# What is expected:
The listing below contains a span that opens with the line containing "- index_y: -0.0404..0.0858" and closes with the line containing "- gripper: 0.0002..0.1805". Return that span exactly.
---+---
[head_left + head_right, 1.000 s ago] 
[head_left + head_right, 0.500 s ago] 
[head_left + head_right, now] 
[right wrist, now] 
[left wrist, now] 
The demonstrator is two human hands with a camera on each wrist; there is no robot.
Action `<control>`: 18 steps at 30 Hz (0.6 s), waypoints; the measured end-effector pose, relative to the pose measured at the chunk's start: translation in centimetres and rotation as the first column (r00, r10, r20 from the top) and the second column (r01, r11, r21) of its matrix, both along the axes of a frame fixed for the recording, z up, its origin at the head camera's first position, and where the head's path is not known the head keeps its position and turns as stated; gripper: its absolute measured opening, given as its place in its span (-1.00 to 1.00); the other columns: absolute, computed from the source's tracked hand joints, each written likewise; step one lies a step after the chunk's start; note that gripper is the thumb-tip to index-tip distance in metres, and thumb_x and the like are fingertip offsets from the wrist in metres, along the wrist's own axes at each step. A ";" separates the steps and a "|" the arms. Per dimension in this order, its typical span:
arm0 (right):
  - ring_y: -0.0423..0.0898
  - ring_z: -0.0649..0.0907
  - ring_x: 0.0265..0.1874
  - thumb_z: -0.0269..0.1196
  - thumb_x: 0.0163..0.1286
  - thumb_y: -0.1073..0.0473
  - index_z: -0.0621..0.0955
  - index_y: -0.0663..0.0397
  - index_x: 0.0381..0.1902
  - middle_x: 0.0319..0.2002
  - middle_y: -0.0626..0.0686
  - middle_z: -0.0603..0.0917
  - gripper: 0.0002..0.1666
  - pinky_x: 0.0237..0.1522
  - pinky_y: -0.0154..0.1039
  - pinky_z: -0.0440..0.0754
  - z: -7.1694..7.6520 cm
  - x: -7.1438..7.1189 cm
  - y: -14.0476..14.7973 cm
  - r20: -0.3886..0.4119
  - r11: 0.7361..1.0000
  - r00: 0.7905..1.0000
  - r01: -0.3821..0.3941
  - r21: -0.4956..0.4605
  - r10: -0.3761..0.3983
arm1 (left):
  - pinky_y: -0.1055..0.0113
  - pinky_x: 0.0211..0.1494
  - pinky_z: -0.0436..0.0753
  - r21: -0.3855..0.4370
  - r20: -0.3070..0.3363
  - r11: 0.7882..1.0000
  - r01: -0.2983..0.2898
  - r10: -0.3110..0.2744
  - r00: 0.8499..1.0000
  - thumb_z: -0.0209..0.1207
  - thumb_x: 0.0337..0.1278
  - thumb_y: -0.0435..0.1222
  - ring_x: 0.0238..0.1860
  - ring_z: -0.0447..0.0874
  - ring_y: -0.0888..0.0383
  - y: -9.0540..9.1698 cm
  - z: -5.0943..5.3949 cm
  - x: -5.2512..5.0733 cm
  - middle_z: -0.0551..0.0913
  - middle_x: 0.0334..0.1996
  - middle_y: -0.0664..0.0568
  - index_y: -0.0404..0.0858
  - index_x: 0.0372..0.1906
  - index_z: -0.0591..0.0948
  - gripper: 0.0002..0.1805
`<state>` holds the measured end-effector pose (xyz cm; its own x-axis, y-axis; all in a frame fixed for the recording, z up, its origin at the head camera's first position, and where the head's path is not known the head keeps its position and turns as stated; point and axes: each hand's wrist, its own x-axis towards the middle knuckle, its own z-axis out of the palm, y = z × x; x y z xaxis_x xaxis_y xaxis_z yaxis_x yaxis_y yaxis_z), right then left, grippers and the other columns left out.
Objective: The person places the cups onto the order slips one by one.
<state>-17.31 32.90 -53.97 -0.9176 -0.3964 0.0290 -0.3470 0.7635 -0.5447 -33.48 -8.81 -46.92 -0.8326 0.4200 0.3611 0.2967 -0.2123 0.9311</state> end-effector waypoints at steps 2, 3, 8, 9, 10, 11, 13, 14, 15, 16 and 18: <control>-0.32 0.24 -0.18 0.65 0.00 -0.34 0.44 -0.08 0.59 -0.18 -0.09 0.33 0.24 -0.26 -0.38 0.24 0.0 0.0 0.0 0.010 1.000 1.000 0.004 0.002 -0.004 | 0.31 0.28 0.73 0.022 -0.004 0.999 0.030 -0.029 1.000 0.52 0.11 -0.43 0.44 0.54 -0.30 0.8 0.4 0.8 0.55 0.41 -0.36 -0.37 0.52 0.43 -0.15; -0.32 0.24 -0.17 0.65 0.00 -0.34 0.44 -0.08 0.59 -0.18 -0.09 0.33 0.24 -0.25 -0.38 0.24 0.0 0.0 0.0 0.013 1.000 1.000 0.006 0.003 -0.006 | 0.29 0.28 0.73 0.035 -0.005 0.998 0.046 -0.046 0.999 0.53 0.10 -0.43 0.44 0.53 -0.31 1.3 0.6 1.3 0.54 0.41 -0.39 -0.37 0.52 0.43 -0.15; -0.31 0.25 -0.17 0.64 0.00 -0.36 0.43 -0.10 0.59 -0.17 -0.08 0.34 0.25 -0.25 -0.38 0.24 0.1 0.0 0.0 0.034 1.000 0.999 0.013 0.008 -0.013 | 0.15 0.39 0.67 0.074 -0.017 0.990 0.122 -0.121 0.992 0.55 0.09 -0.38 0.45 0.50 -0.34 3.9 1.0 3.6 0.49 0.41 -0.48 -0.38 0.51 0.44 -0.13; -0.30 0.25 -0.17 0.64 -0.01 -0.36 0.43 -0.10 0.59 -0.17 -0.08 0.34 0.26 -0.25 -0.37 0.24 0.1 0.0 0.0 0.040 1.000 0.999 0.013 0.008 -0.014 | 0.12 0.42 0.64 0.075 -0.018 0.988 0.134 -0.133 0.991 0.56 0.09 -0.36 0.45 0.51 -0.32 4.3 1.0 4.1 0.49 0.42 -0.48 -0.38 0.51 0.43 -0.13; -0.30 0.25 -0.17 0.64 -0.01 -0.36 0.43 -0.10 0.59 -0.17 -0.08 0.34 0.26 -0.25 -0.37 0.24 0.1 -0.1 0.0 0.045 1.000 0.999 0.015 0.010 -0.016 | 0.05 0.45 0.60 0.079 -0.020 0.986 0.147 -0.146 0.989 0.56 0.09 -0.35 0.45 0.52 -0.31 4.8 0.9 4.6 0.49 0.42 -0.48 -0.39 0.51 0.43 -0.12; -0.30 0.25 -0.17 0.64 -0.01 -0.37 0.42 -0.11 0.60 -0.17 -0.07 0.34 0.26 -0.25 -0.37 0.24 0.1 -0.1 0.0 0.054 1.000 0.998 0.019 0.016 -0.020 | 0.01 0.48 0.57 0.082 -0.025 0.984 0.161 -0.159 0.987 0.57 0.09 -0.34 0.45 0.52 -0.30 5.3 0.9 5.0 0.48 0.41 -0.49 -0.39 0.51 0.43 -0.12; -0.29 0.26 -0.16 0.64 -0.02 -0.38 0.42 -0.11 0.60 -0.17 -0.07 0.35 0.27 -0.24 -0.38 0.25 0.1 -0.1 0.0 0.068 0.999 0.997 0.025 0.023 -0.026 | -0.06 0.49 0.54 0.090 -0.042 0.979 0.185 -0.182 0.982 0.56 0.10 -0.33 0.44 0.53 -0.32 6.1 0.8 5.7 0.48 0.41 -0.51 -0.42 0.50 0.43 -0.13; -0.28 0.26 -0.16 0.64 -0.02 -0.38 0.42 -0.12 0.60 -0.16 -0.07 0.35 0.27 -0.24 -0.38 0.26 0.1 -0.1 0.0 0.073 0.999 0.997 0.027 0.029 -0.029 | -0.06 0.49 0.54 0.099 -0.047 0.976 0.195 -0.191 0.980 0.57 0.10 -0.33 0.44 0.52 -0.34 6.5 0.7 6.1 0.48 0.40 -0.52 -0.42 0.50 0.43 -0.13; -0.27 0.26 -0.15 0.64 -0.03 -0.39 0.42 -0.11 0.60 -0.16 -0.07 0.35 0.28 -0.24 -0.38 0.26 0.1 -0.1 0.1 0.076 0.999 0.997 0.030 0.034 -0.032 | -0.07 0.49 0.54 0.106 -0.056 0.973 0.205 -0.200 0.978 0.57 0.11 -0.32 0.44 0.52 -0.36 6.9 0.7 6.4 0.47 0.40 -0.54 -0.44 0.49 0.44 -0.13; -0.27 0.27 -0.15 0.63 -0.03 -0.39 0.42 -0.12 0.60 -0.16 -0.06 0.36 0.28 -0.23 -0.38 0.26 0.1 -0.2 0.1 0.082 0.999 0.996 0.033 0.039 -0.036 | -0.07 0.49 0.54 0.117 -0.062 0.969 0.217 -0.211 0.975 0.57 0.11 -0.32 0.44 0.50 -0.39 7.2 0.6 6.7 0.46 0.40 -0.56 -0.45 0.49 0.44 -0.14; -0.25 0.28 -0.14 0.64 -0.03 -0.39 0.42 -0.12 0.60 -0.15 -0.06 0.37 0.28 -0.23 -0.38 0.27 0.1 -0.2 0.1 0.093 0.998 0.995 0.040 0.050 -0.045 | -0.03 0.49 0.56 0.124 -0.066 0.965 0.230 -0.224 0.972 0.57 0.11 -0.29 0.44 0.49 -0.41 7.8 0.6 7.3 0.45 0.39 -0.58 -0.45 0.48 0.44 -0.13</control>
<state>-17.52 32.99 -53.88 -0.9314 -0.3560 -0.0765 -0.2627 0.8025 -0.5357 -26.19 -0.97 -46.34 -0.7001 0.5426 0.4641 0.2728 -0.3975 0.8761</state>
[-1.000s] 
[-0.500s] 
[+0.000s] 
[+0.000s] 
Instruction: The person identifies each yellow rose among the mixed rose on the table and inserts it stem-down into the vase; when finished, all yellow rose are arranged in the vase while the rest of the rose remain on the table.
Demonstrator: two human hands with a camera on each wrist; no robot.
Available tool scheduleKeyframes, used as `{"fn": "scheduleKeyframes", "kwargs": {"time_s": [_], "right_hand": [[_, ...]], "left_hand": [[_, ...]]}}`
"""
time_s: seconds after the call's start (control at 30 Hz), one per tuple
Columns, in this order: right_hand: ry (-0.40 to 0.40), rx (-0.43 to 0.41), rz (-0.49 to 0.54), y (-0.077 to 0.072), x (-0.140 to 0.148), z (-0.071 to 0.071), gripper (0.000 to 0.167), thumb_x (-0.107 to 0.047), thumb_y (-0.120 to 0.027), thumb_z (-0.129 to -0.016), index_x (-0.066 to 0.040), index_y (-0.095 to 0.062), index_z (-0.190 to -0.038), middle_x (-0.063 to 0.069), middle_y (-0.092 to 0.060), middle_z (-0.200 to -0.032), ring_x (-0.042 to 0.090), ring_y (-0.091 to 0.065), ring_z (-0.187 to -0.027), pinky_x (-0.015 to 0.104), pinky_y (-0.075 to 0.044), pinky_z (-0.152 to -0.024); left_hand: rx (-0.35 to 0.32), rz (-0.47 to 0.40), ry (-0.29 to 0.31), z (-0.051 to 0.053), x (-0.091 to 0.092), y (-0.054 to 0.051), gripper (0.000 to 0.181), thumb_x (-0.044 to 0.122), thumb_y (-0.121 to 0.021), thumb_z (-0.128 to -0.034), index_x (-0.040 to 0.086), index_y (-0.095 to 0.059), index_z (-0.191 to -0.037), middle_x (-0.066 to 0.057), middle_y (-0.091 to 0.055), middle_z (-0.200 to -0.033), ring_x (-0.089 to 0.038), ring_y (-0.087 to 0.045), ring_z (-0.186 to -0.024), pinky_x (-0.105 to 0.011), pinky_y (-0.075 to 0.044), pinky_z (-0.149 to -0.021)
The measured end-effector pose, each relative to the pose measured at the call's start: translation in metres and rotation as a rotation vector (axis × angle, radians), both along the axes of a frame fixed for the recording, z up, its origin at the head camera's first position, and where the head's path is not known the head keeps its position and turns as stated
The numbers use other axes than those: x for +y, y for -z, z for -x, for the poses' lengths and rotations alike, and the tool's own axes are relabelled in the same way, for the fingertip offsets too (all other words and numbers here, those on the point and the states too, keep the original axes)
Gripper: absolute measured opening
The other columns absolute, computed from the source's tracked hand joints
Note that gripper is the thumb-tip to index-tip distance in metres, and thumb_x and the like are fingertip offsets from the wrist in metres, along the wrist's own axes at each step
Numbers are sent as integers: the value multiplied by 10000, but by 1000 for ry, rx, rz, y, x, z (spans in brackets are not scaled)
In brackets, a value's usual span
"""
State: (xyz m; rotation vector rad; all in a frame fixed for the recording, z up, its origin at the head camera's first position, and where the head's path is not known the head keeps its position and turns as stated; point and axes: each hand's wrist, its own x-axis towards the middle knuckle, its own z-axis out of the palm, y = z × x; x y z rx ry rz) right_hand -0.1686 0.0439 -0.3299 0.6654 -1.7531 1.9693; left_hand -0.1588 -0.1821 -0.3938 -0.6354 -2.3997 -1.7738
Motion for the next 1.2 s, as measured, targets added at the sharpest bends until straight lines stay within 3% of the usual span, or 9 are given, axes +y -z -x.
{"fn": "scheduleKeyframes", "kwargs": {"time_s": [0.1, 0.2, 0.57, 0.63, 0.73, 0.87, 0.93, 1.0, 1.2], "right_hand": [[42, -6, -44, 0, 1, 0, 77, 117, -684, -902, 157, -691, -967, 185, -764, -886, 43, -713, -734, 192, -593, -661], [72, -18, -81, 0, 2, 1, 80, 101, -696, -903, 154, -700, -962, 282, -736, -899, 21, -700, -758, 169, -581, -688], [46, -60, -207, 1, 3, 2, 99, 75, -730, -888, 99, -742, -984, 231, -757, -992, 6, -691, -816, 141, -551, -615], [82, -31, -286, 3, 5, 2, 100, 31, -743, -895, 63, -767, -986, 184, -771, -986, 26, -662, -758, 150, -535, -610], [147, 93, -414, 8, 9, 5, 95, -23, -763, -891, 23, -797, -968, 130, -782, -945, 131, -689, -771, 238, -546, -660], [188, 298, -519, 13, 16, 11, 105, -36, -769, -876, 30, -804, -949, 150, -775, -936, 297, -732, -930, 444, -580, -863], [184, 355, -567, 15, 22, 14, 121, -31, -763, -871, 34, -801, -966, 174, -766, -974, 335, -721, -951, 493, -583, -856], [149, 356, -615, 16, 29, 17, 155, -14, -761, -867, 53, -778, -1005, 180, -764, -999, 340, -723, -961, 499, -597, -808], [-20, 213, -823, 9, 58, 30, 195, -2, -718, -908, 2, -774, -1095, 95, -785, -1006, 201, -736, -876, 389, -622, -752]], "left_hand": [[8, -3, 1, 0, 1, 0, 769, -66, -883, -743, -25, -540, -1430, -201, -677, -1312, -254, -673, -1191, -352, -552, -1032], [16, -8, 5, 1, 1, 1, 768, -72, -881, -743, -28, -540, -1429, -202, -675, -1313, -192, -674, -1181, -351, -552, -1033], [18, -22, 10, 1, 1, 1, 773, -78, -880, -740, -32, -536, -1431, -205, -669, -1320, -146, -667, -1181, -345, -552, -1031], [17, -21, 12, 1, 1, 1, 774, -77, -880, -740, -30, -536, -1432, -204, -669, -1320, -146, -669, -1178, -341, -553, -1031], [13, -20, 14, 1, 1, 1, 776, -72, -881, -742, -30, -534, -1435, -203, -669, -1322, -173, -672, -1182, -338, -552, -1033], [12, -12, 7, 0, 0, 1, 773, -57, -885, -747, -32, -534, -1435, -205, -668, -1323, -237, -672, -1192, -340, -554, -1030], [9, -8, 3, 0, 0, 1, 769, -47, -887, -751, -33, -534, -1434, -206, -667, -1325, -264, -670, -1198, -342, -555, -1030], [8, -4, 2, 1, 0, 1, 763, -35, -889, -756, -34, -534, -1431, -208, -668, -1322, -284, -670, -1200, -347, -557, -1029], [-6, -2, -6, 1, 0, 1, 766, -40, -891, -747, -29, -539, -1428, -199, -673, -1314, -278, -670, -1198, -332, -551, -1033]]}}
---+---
# The answer:
  - index_y: -0.0404..0.0858
  - index_x: 0.0372..0.1906
  - index_z: -0.0591..0.0948
  - gripper: 0.0002..0.1805

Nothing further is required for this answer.